Orthogonal to existing criteria: As a ranking strategy, it can be combined with any importance criterion such as Taylor, Hessian, or L1.
Significant real-world speedup: Not only are the theoretical FLOPs reduced, but the measured GPU/CPU latency is also drastically decreased.

Limitations & Future Work¶

Fixed pruning granularity: Each isomorphic group uses the same pruning ratio \(p\%\), without exploring adaptive budget allocation across groups.
Dependency on the fine-tuning phase: It requires a long fine-tuning recovery period (e.g., DeiT 300 epochs); the accuracy drop is substantial without fine-tuning after one-shot pruning.
Isomorphism determination may be too strict: Strict graph isomorphism might produce too many groups, leading to very few samples in some groups, thus affecting ranking reliability.
Dynamic/token pruning is not involved: It only performs static structured pruning and lacks integration with dynamic token pruning.
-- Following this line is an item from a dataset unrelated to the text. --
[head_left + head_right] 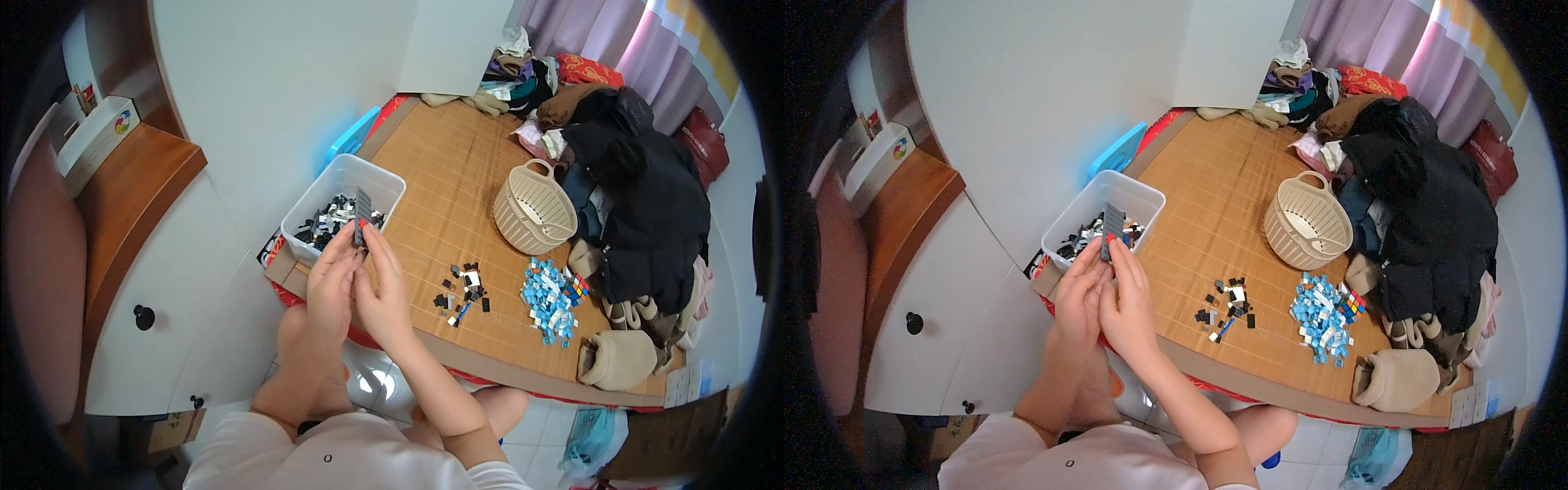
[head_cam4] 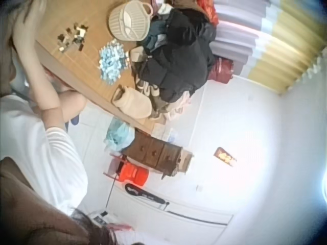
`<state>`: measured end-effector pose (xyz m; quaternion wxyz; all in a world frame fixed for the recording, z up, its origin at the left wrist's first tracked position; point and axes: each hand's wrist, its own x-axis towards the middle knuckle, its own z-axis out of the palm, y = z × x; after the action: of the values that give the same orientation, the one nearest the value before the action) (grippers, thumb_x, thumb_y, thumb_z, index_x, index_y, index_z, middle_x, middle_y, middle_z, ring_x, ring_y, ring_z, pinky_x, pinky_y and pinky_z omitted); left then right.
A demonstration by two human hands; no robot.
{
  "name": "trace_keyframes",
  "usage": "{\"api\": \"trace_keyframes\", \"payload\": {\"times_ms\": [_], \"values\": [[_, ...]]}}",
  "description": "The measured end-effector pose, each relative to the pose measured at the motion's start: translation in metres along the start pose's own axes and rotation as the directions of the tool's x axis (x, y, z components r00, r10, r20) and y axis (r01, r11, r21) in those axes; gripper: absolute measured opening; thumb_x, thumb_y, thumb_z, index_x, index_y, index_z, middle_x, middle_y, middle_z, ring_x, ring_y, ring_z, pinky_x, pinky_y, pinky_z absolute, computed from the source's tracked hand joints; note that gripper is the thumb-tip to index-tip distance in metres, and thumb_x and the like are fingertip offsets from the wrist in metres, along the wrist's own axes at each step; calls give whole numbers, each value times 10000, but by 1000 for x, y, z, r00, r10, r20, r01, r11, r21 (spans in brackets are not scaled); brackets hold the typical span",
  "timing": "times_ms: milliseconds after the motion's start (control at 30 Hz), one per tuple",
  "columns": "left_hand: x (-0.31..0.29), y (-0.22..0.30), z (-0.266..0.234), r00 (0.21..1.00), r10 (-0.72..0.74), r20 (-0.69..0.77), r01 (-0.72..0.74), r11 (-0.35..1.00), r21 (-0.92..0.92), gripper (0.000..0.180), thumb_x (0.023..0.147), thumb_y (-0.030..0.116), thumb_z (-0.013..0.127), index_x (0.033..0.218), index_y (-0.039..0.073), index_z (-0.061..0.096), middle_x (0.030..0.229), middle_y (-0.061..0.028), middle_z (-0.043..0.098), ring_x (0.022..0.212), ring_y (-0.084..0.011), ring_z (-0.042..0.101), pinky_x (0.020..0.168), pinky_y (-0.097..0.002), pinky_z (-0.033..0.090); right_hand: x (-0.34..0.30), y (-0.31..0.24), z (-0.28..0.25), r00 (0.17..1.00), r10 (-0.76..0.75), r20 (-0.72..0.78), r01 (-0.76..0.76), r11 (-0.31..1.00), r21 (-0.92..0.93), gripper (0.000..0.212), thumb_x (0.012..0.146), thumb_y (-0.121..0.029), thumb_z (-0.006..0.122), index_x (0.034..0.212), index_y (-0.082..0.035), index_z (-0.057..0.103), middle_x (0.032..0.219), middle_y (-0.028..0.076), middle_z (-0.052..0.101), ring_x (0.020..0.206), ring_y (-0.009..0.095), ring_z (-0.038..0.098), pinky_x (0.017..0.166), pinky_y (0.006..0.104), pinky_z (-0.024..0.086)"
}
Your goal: The person sits at a table and assembles small plastic building blocks by hand. They pick up individual pieces from a pile and a container, connect them to a growing structure, and occasionally separate pieces to adjust the build.
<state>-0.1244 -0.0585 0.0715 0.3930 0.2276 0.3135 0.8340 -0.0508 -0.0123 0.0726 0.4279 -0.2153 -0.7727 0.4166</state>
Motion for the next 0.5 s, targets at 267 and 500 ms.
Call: {"api": "trace_keyframes", "payload": {"times_ms": [267,500], "values": [[10,20,-15,977,149,-152,-126,980,155,483,863,38,353,1334,-60,309,1395,-128,328,1322,-197,261,1062,-301,211,11,9,12,1000,-18,8,19,998,-63,475,794,44,421,1268,27,403,1354,195,357,1268,329,328,1048,384,267],[3,17,-8,979,161,-126,-138,975,176,480,865,28,344,1334,-64,303,1397,-131,323,1323,-203,262,1075,-322,201,2,14,-2,998,68,-16,-68,998,-8,468,795,50,421,1262,20,407,1355,190,356,1267,321,330,1052,379,255]]}}
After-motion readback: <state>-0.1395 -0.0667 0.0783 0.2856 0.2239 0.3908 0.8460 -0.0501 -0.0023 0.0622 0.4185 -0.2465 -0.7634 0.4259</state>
DepGraph (CVPR 2023): The authors' prior work, which modeled dependency relationships but did not consider isomorphic grouping.
NViT (NeurIPS 2022): Learns target structures via sparse training, which is computationally expensive.
UPop (ICLR 2023): Unified pruning, but still relies on global ranking.
Insight: The idea of graph isomorphism grouping can be generalized to the pruning of NLP Transformers and multimodal large models.

Rating¶

Novelty: ⭐⭐⭐⭐ — Introducing graph isomorphism into pruning provides a fresh perspective; the core idea is simple and elegant.
Experimental Thoroughness: ⭐⭐⭐⭐⭐ — Covers multiple architectures (ViT/CNN), with latency/memory analysis, transfer learning, and multi-criterion ablation.
Writing Quality: ⭐⭐⭐⭐ — Formally rigorous, with clear illustrations (especially the importance distribution comparison in Fig.2 and Fig.4c).
Value: ⭐⭐⭐⭐⭐ — The method is simple, general, and highly effective. With open-source code, it has high practical utility.